What it does mean is that learning to be more zen-like at least gives your body a flighting chance — an opportunity to do its best work. You'll be shifting the odds significantly in your favour, not to mention having a nicer life along the way.
This effect is not small, by the way. Longitudinal research by Grossarth-Maticek and Eysenck showed that…
In a study of almost 6000 middle-aged people, those with the highest emotional self-regulation abilities were 50 times[!] as likely to be alive and without chronic illness 15 years later than those with the lowest self-regulation scores.
The same researchers then tried teaching self-regulation skills to a study group and followed them for six years. They proved that a few days spent learning how to control emotion produced dramatic improvements in health and longevity, compared with matched controls who had no such training.
I can't think of any other medical or health intervention that even comes close to the kinds of figures we are talking about here. Emotional self-regulation looks like the new Penicillin.
Anecdotally, because I'm considered a 'friendly', I have had many psychological counselling clients with CFS. All experienced marked improvements in their symptoms and at least one post-viral case achieved an apparent full recovery. The only change was learning to calm down, cheer up and de-stress their lives, and of course the passage of time.
Learning to de-stress may not be the whole answer for you. It may be similar to excellent nutrition — it's very, very helpful, but not a solution all by itself.

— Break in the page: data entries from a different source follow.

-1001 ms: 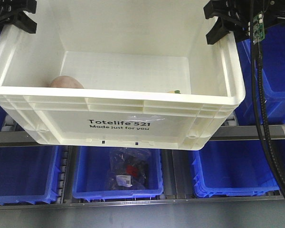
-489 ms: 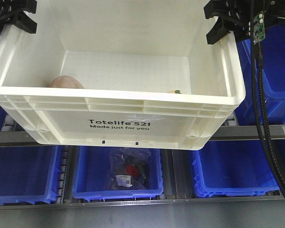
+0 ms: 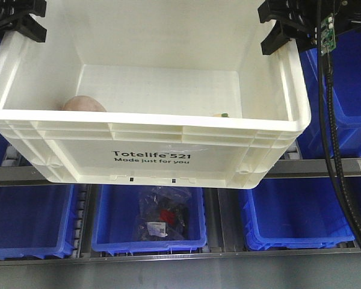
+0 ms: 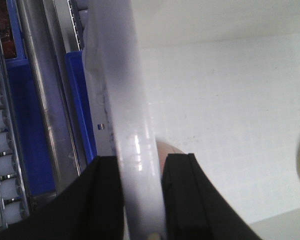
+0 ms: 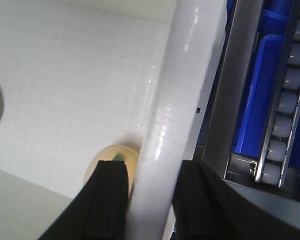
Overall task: Place moving items into box and shelve
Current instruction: 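Hold the tote with both grippers while aligning in front of the shelf, then push the held tote forward onto the shelf's roller lane with both grippers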
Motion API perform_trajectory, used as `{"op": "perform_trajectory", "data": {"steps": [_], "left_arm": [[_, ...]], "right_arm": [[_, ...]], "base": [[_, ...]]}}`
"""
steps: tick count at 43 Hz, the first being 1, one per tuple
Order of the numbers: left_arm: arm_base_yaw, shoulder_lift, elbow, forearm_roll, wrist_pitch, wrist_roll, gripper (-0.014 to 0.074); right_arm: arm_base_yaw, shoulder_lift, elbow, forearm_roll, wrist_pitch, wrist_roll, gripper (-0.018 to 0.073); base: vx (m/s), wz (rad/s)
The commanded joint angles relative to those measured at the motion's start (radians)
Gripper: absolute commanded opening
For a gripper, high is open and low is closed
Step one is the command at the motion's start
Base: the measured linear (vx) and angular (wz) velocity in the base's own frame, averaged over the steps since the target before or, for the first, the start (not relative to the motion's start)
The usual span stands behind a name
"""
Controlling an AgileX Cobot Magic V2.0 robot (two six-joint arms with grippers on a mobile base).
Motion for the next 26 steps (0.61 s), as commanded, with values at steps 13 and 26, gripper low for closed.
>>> {"op": "perform_trajectory", "data": {"steps": [13,26], "left_arm": [[-0.015,-0.052,-0.045,-0.138,-0.111,0.006,-0.0006],[-0.015,0.052,-0.045,-0.078,-0.217,0.018,-0.0006]], "right_arm": [[0.012,-0.016,-0.039,0.122,-0.23,-0.03,-0.0004],[0.012,0.035,-0.039,0.147,-0.345,-0.091,-0.0004]], "base": [[0.0,0.0],[0.0,0.0]]}}
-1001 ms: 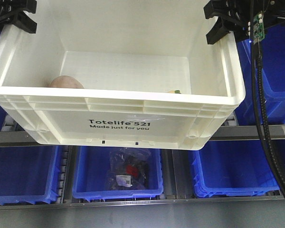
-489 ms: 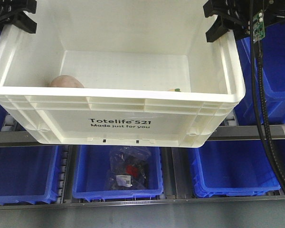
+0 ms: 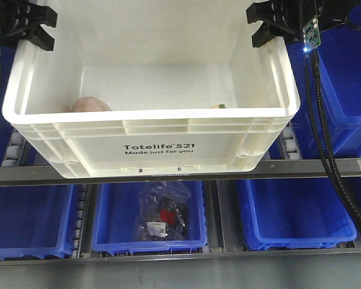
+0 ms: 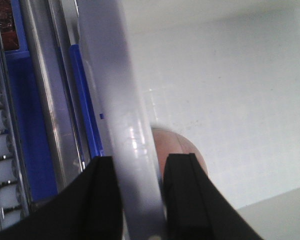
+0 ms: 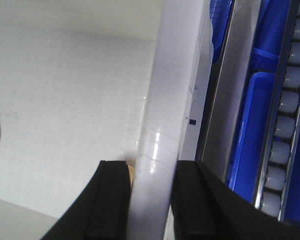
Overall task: Place moving items into box and shelve
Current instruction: 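Push the held tote forward onto the shelf's roller lane with both grippers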
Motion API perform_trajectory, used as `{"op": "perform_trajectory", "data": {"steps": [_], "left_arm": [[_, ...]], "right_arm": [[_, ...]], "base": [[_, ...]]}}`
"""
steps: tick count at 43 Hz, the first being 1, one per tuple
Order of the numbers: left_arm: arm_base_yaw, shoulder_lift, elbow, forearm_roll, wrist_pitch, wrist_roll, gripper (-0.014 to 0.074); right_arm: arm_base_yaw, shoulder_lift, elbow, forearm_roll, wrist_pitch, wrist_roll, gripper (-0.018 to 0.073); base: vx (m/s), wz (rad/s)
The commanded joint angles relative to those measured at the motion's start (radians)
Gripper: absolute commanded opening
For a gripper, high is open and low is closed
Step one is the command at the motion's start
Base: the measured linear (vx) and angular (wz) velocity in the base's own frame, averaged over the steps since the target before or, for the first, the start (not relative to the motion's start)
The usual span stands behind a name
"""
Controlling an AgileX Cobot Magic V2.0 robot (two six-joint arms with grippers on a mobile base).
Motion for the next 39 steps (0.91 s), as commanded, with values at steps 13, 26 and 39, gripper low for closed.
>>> {"op": "perform_trajectory", "data": {"steps": [13,26,39], "left_arm": [[-0.016,-0.014,-0.045,0.017,-0.233,0.016,-0.0006],[-0.016,0.061,-0.045,0.034,-0.283,0.015,-0.0006],[-0.016,0.073,-0.045,0.034,-0.332,0.015,0.0018]], "right_arm": [[0.012,-0.027,-0.039,0.154,-0.219,-0.073,-0.0004],[0.012,0.04,-0.039,0.176,-0.27,-0.081,-0.0004],[0.012,0.045,-0.039,0.167,-0.278,-0.097,0.0012]], "base": [[0.0,0.0],[0.0,0.0],[0.0,0.0]]}}
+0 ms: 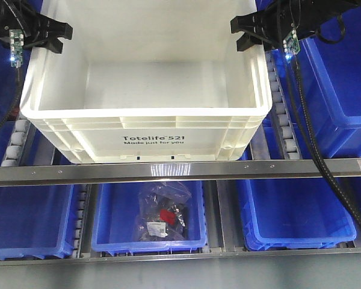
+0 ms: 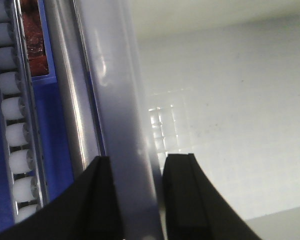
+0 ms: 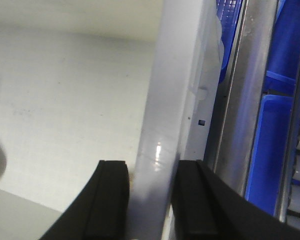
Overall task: Place moving items into box and shelve
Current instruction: 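Push the held tote forward onto the shelf's roller lane with both grippers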
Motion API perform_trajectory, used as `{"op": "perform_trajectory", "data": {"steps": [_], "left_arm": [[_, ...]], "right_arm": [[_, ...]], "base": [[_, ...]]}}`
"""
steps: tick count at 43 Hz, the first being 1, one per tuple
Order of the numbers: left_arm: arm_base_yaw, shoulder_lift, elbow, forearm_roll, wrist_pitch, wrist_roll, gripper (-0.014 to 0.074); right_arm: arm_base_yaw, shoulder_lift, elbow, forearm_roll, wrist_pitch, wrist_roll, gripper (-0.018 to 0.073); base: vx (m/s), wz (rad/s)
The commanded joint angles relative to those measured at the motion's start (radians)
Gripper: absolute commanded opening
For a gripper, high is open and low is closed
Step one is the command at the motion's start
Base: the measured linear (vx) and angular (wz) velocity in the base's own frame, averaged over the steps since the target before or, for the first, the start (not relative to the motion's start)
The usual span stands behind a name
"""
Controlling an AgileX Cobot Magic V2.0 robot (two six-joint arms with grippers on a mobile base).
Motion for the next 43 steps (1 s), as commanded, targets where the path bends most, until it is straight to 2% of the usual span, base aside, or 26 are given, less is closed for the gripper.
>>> {"op": "perform_trajectory", "data": {"steps": [1,11,12,17,22,29,37,40,41,43], "left_arm": [[-0.014,-0.058,-0.044,-0.058,-0.144,0.012,0.0023],[-0.014,-0.058,-0.044,-0.058,-0.148,0.013,0.0118],[-0.014,-0.058,-0.044,-0.057,-0.143,0.014,0.0294],[-0.014,-0.058,-0.044,-0.047,-0.143,0.014,0.0348],[-0.014,-0.058,-0.044,0.007,-0.142,0.012,0.0377],[-0.014,-0.059,-0.044,0.112,-0.125,-0.012,0.0379],[-0.014,-0.059,-0.044,0.201,-0.104,-0.116,0.0379],[-0.014,-0.06,-0.044,0.204,-0.096,-0.168,0.0379],[-0.014,-0.069,-0.044,0.187,-0.051,-0.224,0.0379],[-0.014,-0.073,-0.044,0.181,-0.043,-0.224,0.0379]], "right_arm": [[0.012,-0.074,-0.044,0.111,-0.111,-0.049,0.0019],[0.012,-0.074,-0.044,0.111,-0.102,-0.086,0.0135],[0.012,-0.074,-0.044,0.111,-0.103,-0.086,0.0385],[0.012,-0.074,-0.044,0.103,-0.107,-0.089,0.0484],[0.012,-0.074,-0.044,0.059,-0.116,-0.098,0.0574],[0.011,-0.074,-0.044,-0.045,-0.128,-0.096,0.0619],[0.011,-0.075,-0.044,-0.13,-0.134,-0.062,0.0611],[0.011,-0.077,-0.044,-0.137,-0.128,-0.028,0.0607],[0.011,-0.087,-0.044,-0.063,-0.117,0.062,0.0589],[0.011,-0.087,-0.044,-0.036,-0.114,0.062,0.0589]], "base": [[0.0,0.0],[0.0,0.0],[0.0,0.0],[0.0,0.0],[0.0,0.0],[0.0,0.0],[0.0,0.0],[0.0,0.0],[0.0,0.0],[0.0,0.0]]}}
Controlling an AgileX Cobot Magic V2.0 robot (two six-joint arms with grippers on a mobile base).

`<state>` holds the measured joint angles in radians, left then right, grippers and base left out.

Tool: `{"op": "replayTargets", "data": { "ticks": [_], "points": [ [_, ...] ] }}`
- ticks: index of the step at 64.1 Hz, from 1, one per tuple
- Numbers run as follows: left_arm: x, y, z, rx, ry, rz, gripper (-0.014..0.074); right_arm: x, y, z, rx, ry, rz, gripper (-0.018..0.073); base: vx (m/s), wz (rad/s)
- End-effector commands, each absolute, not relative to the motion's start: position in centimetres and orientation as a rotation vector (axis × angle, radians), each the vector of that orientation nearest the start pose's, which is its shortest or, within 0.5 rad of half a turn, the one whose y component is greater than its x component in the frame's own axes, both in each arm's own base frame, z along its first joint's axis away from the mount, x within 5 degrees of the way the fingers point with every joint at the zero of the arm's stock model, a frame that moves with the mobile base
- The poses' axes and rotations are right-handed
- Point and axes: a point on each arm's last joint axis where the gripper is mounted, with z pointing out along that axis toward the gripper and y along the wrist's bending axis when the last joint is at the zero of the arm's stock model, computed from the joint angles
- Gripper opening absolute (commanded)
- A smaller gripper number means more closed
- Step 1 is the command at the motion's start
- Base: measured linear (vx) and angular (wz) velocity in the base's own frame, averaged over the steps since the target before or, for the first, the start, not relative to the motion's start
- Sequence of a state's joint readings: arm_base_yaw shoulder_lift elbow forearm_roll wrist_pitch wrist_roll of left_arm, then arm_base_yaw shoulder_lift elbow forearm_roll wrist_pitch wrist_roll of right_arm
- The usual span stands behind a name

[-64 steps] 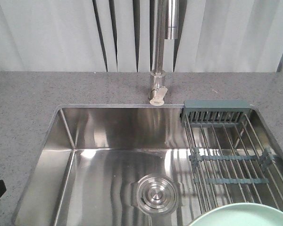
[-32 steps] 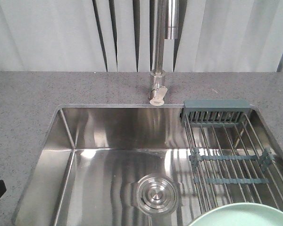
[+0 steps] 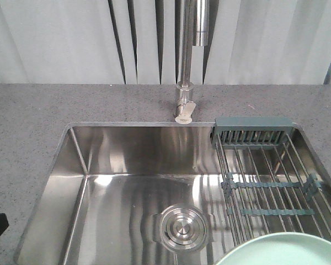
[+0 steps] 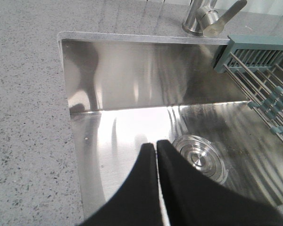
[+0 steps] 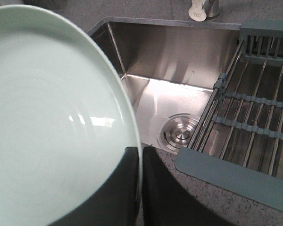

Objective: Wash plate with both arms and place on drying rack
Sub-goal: 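Swing the held pale green plate over the sink basin with right gripper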

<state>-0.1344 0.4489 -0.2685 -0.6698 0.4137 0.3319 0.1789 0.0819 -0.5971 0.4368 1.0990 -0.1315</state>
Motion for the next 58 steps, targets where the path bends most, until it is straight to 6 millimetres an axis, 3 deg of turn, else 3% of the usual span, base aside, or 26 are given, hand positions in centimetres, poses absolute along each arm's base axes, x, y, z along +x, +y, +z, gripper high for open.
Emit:
{"op": "replayTargets", "data": {
  "ticks": [1,13,19,38,50,58],
  "points": [
    [9.4,-3.4,25.5,-0.044,1.953,-0.539,-0.0006,-1.0,3.3,32.2,-0.301,1.904,0.576,-0.0004,0.0,0.0],
    [9.4,-3.4,25.5,-0.044,1.953,-0.539,-0.0006,-0.3,3.0,34.1,-0.222,1.754,0.56,-0.0004,0.0,0.0],
    [9.4,-3.4,25.5,-0.045,1.953,-0.54,-0.0006,1.4,2.7,34.9,-0.129,1.804,0.542,-0.0003,0.0,0.0],
    [9.4,-3.4,25.5,-0.046,1.953,-0.54,-0.0006,10.6,3.6,37.3,-0.139,2.124,0.399,-0.0001,0.0,0.0],
    [9.4,-3.4,25.5,-0.046,1.953,-0.54,-0.0006,16.8,5.4,36.7,-0.304,2.307,0.41,0.0001,0.0,0.0],
    [9.4,-3.4,25.5,-0.046,1.953,-0.54,-0.0006,19.7,7.2,35.8,-0.407,2.34,0.487,0.0001,0.0,0.0]
  ]
}}
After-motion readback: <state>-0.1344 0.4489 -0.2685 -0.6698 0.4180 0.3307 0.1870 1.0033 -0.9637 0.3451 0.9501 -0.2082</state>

But take heed that those who have gone before you with chronic ME and recovered from it, say that learning to de-stress was highly relevant to that outcome for them. In the study it was the only prominent theme, so you'd be a fool not to include it in your arsenal against this condition.
Also extremely encouraging in the results of the Recovery Register was reading cases of sufferers recovering after many years, and in a few cases after decades, of being under the CFS cloud.
So I won't say never lose hope, but I will say never, ever give up.